First, immediately after wiping, the surface resistivity of the wiped surface of the plate was measured. After wiping, the plate was left under conditions of 23° C. and 50% RH for 72 hours. The surface resistivity was then measured on the wiped surface of the plate.

<Examples 2 to 7>
The (meth)acrylic resin compositions of Examples 2 to 7 were prepared in the same manner as in Example 1 except that the composition was as shown in Table 1 below, and the haze was adjusted in the same manner as in Example 1. and surface resistivity were measured. The results are shown in Table 1 below.

<Comparative Examples 1 to 6>
(Meth)acrylic resin compositions according to Comparative Examples 1 to 6 were prepared in the same manner as in Example 1 except that the composition was as shown in Table 2 below, and the haze was adjusted in the same manner as in Example 1. and surface resistivity were measured. The results are shown in Table 2 below.

According to Examples 1 to 7, which satisfy the requirements of the present invention, the surface resistivity can be reduced without impairing the transparency, and as a result, the glycerin fatty acid ester bleeds onto the surface of the molded article. , antiviral properties, generation of static electricity, and ability to suppress adhesion of dust due to generation of static electricity.

In addition, according to Examples 1 to 7, which satisfy the requirements of the present invention, even if the glycerin fatty acid ester was wiped off from the surface of the molded product by alcohol disinfection treatment, the glycerin fatty acid ester was removed after at least 3 days. It was shown that rebleeding to the surface could restore the antiviral properties, the generation of static electricity, and the effect of suppressing the adhesion of dust due to the generation of static electricity.

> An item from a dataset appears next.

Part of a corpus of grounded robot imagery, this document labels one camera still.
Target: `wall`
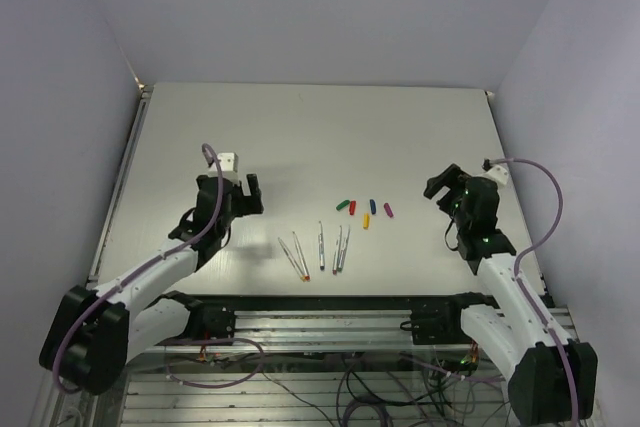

On the other hand, according to Comparative Examples 1 to 6, which do not satisfy at least one of the requirements of the present invention, the surface resistivity by securing transparency, reducing surface resistivity (imparting antiviral properties) and/or rebleeding It was shown that recovery from the reduction of the antiviral activity (recovery of antiviral properties) was not possible.

Claims (6)

A (meth)acrylic resin composition containing a (meth)acrylic resin, a vinylidene fluoride resin, and a glycerin fatty acid ester,
The glycerin fatty acid ester is a glycerin fatty acid ester having an HLB value in the range of 5 or more and 12 or less,
In the (meth)acrylic resin composition, the content of the (meth)acrylic resin is 40% by mass or more when the total content of the (meth)acrylic resin, the vinylidene fluoride resin and the glycerin fatty acid ester is 100% by mass. is in the range of 84% by mass or less,
The content of the vinylidene fluoride resin is in the range of 15% by mass or more and 50% by mass or less,
A (meth)acrylic resin composition having a glycerin fatty acid ester content of 1% by mass or more and 10% by mass or less. The (meth)acrylic resin composition according to claim 1, wherein the glycerin fatty acid ester is a glycerin saturated fatty acid ester. A shaped material obtained by molding the (meth)acrylic resin composition according to claim 1 or 2. The formed material according to claim 3, which is a sheet obtained by molding the (meth)acrylic resin composition. A laminated sheet comprising one or more layers of the sheet according to claim 4 . Further comprising a substrate layer, the layer of the (meth)acrylic resin composition has the substrate layer on both the first main surface and the second main surface facing each other in the thickness direction of the substrate layer. The laminated sheet according to claim 5, which is provided so as to sandwich.